**PROMPT:** The result should be the lines from the one holding "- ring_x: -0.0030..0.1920" to the final line of the records below, repeated exactly and with no pictures.

Stored dataset items:
# # # # # # #

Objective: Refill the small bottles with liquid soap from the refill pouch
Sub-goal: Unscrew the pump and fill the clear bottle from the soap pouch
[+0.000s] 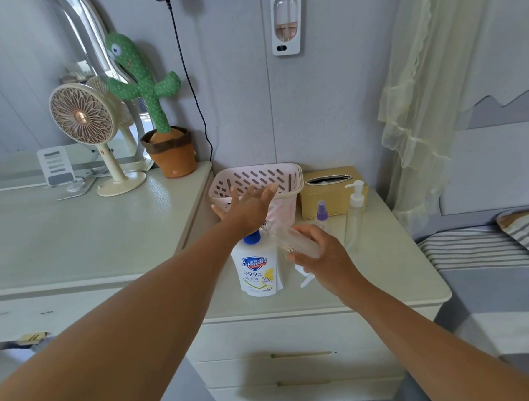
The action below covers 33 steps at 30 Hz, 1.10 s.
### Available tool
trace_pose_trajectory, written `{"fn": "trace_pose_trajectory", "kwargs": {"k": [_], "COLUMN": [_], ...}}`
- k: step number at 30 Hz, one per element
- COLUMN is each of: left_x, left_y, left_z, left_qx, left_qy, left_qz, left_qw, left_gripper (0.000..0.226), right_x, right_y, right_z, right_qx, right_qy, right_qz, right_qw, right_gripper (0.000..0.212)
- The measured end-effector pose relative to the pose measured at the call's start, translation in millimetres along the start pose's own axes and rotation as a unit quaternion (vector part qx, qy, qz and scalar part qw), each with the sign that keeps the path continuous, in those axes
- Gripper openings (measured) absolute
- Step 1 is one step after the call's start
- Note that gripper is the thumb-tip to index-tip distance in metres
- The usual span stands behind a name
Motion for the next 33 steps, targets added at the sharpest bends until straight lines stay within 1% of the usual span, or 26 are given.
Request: {"fn": "trace_pose_trajectory", "kwargs": {"k": [5,10,15,18,22,26,28,33], "left_x": [-4,-1,5,5,-1,5,5,-4], "left_y": [9,3,-1,5,5,2,-3,-6], "left_z": [-3,-1,-5,-11,-8,-12,-9,-8], "left_qx": [-0.03,0.019,0.014,0.019,0.009,0.011,0.001,-0.002], "left_qy": [-0.008,-0.015,-0.001,-0.011,-0.015,-0.019,-0.012,-0.03], "left_qz": [0.008,-0.008,-0.002,0.003,0.011,0.005,0.003,0.006], "left_qw": [0.999,1.0,1.0,1.0,1.0,1.0,1.0,1.0], "left_gripper": [0.063,0.064,0.061,0.06,0.065,0.06,0.061,0.061], "right_x": [-3,-4,0,-3,-4,-6,-5,-3], "right_y": [3,3,3,6,10,11,11,13], "right_z": [6,4,-3,0,7,2,-3,-5], "right_qx": [-0.015,0.007,0.008,0.01,0.031,0.038,0.051,0.054], "right_qy": [0.0,0.008,0.002,0.002,0.016,0.016,0.014,0.01], "right_qz": [-0.003,0.0,0.0,-0.002,-0.002,-0.002,0.001,-0.003], "right_qw": [1.0,1.0,1.0,1.0,0.999,0.999,0.999,0.998], "right_gripper": [0.041,0.041,0.042,0.042,0.041,0.044,0.044,0.045]}}
Point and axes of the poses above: each hand's wrist, its own x-axis away from the middle knuckle, its own y-axis out of the back of the hand, z = x × y, the point moved 9 cm from there along -x, towards the middle knuckle, and after that the axes turned 3 degrees about -y, right-handed, at the moved point
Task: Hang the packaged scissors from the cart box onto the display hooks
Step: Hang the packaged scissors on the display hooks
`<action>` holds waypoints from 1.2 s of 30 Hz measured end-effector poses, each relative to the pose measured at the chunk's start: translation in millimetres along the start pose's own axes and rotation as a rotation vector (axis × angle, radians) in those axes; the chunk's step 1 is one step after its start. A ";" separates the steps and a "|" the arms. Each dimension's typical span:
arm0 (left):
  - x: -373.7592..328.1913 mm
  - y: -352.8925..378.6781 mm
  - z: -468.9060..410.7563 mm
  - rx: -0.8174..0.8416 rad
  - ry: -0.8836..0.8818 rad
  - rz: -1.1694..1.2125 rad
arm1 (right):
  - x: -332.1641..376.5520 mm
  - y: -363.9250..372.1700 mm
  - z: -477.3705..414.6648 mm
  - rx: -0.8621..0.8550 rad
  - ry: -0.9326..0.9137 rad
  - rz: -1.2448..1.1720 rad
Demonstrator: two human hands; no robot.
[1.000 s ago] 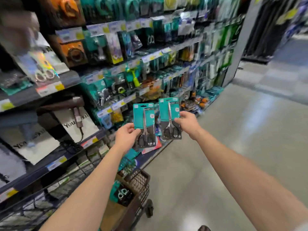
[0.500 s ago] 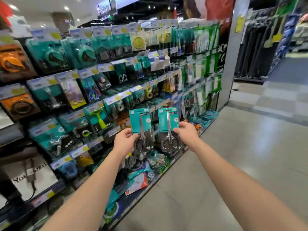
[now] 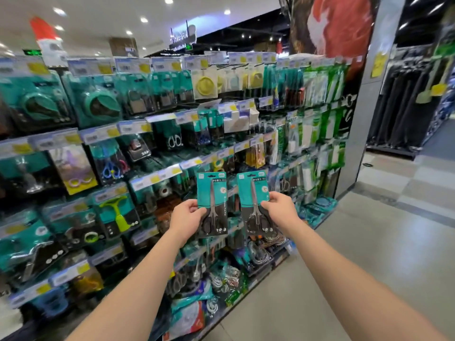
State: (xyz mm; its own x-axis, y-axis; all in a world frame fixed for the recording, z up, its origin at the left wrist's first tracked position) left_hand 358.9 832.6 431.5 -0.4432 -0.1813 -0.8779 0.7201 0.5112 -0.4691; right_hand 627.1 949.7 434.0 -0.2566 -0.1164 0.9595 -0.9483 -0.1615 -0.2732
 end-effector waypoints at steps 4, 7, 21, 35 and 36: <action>-10.4 30.0 -75.7 -0.013 0.008 0.008 | -6.9 0.0 -89.3 0.020 0.030 -0.017; -11.9 48.3 -131.6 -0.019 -0.011 -0.005 | -13.3 8.0 -149.6 0.075 0.040 -0.013; 20.5 138.0 -258.1 -0.037 -0.190 -0.021 | -94.5 60.5 -354.1 0.289 0.150 0.070; 1.0 183.3 -270.3 -0.251 -0.344 -0.150 | -102.3 90.0 -478.9 0.561 0.119 -0.029; 0.4 186.8 -268.7 -0.259 -0.351 -0.156 | -102.3 93.2 -482.9 0.586 0.119 -0.047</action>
State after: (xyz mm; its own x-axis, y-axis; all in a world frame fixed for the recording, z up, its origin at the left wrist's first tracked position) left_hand 349.9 1153.8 369.3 -0.2962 -0.5235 -0.7989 0.4822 0.6401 -0.5982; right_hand 474.8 1419.8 343.7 -0.2684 0.0090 0.9633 -0.7069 -0.6811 -0.1906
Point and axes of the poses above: each hand's wrist, its own z-axis away from the middle knuckle, its own y-axis out of the palm, x = y × z, the point moved 7 cm from there along -z, towards the middle knuckle, and after that the axes turned 5 degrees about -z, right-handed, at the moved point
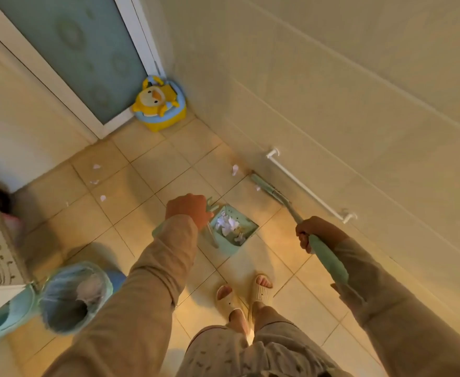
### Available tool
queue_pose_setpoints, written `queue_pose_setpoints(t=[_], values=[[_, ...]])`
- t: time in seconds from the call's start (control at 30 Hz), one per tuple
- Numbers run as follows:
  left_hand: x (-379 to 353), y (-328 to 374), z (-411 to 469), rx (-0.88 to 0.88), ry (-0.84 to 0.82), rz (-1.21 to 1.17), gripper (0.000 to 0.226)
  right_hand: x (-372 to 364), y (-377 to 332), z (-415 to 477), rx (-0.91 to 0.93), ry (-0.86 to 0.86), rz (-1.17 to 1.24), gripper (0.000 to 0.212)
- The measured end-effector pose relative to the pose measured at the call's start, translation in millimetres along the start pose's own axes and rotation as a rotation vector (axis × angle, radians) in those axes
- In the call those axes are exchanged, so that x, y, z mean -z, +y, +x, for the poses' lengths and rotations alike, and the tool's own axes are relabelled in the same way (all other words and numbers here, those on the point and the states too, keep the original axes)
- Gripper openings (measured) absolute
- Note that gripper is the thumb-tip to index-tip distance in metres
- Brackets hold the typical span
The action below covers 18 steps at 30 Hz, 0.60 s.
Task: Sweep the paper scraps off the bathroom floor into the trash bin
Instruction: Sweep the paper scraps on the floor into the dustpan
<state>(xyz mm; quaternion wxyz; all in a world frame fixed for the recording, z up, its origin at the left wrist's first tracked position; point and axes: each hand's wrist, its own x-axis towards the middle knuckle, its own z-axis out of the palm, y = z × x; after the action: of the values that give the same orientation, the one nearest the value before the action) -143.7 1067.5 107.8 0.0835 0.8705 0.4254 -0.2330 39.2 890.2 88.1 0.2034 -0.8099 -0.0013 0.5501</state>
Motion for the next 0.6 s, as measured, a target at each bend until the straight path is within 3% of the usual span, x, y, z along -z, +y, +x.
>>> queue_pose_setpoints(t=[0.17, 0.27, 0.47, 0.6], values=[[-2, -8, 7, 0.006, 0.007, 0.012, 0.038, -6, -14, 12, 0.066, -0.026, 0.105, 0.026], [-4, -8, 7, -0.007, 0.019, 0.038, 0.037, -13, 2, 8, -0.019, -0.041, 0.279, 0.018], [0, -6, 11, -0.006, 0.034, 0.054, 0.035, -27, 28, 2, -0.236, -0.1, 0.129, 0.017], [1, -4, 14, -0.017, 0.029, 0.059, 0.035, -2, 30, 1, -0.259, -0.215, 0.082, 0.031]])
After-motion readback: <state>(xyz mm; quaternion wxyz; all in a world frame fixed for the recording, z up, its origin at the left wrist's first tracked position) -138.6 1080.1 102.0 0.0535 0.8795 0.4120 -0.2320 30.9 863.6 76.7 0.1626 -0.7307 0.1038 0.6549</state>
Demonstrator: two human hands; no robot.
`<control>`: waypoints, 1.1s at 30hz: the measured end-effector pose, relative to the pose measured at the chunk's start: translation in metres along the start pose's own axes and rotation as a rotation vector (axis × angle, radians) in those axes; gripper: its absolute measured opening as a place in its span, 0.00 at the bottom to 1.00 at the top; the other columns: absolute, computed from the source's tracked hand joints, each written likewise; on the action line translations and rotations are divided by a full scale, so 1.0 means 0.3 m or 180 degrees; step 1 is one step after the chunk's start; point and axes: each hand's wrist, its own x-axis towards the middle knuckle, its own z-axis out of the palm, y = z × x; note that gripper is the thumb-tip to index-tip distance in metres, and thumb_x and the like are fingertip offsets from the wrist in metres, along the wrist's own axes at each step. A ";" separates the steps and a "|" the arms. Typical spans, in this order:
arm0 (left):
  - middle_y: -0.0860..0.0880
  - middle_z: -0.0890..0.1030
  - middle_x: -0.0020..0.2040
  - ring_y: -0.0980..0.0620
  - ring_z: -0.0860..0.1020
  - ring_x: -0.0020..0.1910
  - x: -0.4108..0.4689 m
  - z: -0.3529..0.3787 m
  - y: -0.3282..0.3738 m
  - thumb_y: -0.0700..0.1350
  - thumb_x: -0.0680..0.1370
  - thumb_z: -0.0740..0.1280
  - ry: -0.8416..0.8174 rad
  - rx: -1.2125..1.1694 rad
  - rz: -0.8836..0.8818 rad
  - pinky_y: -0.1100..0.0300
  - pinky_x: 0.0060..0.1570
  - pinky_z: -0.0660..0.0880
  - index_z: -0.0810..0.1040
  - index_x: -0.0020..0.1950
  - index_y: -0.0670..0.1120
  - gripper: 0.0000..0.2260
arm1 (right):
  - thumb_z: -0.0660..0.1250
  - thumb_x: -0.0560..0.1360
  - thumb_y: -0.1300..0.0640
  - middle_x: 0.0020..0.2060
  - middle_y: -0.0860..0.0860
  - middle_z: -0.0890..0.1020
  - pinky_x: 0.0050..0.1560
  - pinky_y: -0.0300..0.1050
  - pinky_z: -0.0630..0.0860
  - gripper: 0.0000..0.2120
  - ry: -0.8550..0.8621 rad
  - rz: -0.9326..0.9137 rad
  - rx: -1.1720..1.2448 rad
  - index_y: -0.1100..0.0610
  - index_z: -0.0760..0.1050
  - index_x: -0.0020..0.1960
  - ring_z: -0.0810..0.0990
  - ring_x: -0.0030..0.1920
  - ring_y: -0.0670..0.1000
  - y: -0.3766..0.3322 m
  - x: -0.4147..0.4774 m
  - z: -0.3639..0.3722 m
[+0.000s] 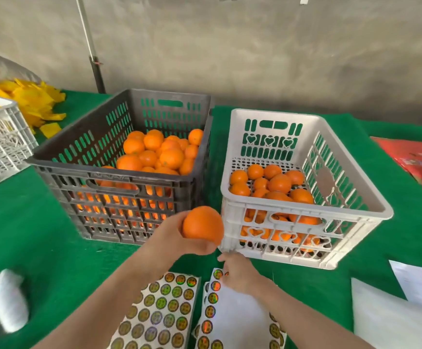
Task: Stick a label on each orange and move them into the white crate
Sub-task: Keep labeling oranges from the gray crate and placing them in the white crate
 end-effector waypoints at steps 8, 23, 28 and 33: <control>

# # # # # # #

**EXERCISE ANSWER:**
  - ring_x: -0.0030..0.1920
  - ring_y: -0.0670..0.1000
  - y: -0.3766..0.3322 m
  - x: -0.4147..0.4774 m
  - z: -0.3639..0.3722 m
[+0.000s] 
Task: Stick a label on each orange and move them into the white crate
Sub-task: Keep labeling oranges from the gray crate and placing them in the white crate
 end-effector waypoints at steps 8, 23, 28 and 33: <control>

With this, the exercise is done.